Repeat the data below with no changes.

• **Source data**

※ ※ ※

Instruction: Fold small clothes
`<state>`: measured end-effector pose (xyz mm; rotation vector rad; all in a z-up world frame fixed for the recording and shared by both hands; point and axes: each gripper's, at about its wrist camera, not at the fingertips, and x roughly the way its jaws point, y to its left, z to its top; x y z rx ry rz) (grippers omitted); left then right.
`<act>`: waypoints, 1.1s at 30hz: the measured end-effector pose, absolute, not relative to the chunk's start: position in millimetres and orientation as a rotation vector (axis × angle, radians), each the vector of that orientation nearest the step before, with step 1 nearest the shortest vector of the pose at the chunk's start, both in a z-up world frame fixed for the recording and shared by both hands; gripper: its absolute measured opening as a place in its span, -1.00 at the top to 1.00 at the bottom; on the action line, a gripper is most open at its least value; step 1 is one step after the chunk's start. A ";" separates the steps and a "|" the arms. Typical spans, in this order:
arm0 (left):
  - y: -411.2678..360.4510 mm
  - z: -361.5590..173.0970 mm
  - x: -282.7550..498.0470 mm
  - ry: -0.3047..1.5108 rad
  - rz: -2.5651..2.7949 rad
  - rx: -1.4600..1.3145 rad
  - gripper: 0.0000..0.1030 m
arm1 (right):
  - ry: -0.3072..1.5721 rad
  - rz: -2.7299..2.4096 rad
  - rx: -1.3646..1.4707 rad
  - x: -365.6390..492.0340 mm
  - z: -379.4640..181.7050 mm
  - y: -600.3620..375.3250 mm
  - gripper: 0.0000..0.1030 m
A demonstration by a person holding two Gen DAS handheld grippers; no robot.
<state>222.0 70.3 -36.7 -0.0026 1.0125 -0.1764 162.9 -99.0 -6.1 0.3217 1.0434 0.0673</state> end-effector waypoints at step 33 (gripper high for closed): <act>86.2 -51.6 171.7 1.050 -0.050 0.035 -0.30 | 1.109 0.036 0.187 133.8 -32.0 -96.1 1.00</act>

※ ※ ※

• **Problem solution**
Instruction: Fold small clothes
`<state>`: measured end-effector pose (xyz mm; rotation vector rad; all in a z-up world frame fixed for the recording and shared by both hands; point and axes: each gripper's, at about its wrist camera, not at the fingertips, and x roughly the way its jaws point, y to its left, z to its top; x y z rx ry rz) (grippers omitted); left then right.
`<act>`: waypoints, 1.1s at 30hz: the measured end-effector pose, absolute, not relative to the chunk's start: position in millimetres and orientation as a rotation vector (axis × angle, radians), each the vector of that orientation nearest the step before, with step 1 nearest the shortest vector of the pose at the chunk's start, both in a z-up world frame fixed for the recording and shared by both hands; gripper: its absolute measured opening as a place in its span, -1.00 at the top to 1.00 at the bottom; on the action line, a gripper is most open at its least value; step 1 is one step after the chunk's start. A ";" separates the steps and a "|" the arms. Typical spans, in this order:
arm0 (left):
  - y: -411.2678..360.4510 mm
  - z: -361.5590..173.0970 mm
  - x: -282.7550..498.0470 mm
  - ry: -0.3047..1.5108 rad
  - rz: -2.5651..2.7949 rad
  - rx: -1.4600..1.3145 rad
  - gripper: 0.0000..0.1030 m
arm1 (right):
  - ry: -0.3072..1.5721 rad
  - rz: -2.7299..2.4096 rad
  - rx: -1.3646..1.4707 rad
  - x: -365.6390..492.0340 mm
  - z: -379.4640..181.7050 mm
  - y: -600.3620..375.3250 mm
  - gripper: 0.0000..0.1030 m
A demonstration by a person holding two Gen DAS handheld grippers; no robot.
<state>222.0 70.3 -36.7 -0.0026 1.0125 -0.1764 162.9 -99.0 -6.1 0.3217 1.0434 0.0673</state> end-effector waypoints at step 33 (gripper high for closed): <act>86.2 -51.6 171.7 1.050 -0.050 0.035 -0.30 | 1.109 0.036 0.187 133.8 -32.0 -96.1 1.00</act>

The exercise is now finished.